Would you restate all the data that follows, word for word?

# # # # # # #

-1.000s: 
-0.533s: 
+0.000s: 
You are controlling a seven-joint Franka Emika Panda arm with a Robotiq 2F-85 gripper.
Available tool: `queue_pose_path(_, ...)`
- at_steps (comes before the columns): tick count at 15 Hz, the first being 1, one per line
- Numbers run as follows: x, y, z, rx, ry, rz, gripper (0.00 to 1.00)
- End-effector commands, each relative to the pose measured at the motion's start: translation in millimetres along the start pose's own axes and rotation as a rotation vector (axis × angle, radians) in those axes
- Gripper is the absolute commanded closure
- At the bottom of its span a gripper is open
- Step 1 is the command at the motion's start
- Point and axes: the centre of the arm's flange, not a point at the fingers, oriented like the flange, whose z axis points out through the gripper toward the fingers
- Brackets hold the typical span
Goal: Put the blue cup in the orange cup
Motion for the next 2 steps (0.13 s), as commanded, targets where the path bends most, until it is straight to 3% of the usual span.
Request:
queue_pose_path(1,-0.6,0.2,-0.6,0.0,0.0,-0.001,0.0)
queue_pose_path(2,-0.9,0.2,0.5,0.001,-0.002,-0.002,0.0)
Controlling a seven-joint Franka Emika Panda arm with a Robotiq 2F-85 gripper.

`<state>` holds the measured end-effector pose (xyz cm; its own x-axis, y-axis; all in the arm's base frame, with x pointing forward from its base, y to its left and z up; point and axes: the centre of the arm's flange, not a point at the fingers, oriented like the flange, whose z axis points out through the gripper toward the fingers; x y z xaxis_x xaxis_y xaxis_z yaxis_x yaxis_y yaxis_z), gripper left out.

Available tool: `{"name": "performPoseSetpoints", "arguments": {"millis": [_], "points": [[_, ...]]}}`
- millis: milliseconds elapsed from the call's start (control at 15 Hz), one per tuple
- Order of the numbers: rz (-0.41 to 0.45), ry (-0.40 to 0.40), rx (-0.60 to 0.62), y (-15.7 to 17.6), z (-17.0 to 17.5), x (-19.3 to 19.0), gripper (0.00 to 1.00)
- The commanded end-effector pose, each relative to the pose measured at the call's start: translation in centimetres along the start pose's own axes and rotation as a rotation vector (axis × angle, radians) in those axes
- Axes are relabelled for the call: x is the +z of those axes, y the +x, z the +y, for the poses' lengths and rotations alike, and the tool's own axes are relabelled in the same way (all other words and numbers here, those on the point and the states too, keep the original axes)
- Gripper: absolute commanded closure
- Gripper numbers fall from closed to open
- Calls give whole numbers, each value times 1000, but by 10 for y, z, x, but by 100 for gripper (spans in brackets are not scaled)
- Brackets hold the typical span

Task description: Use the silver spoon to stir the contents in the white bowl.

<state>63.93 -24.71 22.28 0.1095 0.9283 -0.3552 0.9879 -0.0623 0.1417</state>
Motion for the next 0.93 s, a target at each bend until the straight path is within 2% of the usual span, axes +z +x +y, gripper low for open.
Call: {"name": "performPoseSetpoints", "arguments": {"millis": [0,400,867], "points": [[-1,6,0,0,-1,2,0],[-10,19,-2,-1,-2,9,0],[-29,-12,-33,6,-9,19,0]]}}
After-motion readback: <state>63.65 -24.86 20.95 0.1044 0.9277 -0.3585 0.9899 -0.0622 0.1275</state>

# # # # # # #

◆ **Task output**:
-1.000s: 
-0.533s: 
+0.000s: 
You are controlling a seven-joint Franka Emika Panda arm with a Robotiq 2F-85 gripper.
Available tool: `queue_pose_path(_, ...)`
- at_steps (comes before the columns): tick count at 15 Hz, the first being 1, one per line
- Numbers run as follows: x, y, z, rx, ry, rz, gripper (0.00 to 1.00)
- End-effector commands, each relative to the pose measured at the motion's start: translation in millimetres along the start pose's own axes and rotation as a rotation vector (axis × angle, radians) in those axes
- Gripper is the absolute commanded closure
- At the bottom of its span a gripper is open
- Step 1 is the command at the motion's start
- Point and axes: the centre of the arm's flange, not a point at the fingers, oriented like the flange, whose z axis points out through the gripper toward the fingers
- Brackets hold the typical span
Goal: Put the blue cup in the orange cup
Motion for the next 2 steps (0.13 s), as commanded, targets where the path bends most, until it is straight to 3% of the usual span.
Request:
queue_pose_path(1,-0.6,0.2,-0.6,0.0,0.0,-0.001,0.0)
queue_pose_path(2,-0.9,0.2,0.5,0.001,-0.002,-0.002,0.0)
Controlling a seven-joint Franka Emika Panda arm with a Robotiq 2F-85 gripper.

`<state>` holds the measured end-effector pose (xyz cm; its own x-axis, y-axis; all in the arm's base frame, with x pointing forward from its base, y to its left and z up; point and axes: the centre of the arm's flange, not a point at the fingers, oriented like the flange, whose z axis points out through the gripper toward the fingers; x y z xaxis_x xaxis_y xaxis_z yaxis_x yaxis_y yaxis_z), gripper left out.

Available tool: `{"name": "performPoseSetpoints", "arguments": {"millis": [_], "points": [[_, ...]]}}`
- millis: milliseconds elapsed from the call's start (control at 15 Hz), one per tuple
- Order of the numbers: rz (-0.41 to 0.45), ry (-0.40 to 0.40), rx (-0.60 to 0.62), y (-15.7 to 17.6), z (-17.0 to 17.5), x (-19.3 to 19.0), gripper (0.00 to 1.00)
- The commanded end-effector pose, each relative to the pose measured at the call's start: translation in centimetres along the start pose's own axes and rotation as a rotation vector (axis × angle, radians) in those axes
- Axes are relabelled for the call: x is the +z of those axes, y the +x, z the +y, for the poses' lengths and rotations alike, and the tool's own axes are relabelled in the same way (all other words and numbers here, those on the point and the states too, keep the original axes)
- Gripper: absolute commanded closure
- Gripper numbers fall from closed to open
- Calls give whole numbers, each value times 1000, but by 10 for y, z, x, but by 100 for gripper (spans in brackets are not scaled)
- Brackets hold the typical span

Task description: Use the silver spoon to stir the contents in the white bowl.

<state>63.93 -24.71 22.28 0.1095 0.9283 -0.3552 0.9879 -0.0623 0.1417</state>
Motion for the next 0.93 s, a target at each bend until the straight path is within 2% of the usual span, axes +z +x +y, gripper low for open.
Call: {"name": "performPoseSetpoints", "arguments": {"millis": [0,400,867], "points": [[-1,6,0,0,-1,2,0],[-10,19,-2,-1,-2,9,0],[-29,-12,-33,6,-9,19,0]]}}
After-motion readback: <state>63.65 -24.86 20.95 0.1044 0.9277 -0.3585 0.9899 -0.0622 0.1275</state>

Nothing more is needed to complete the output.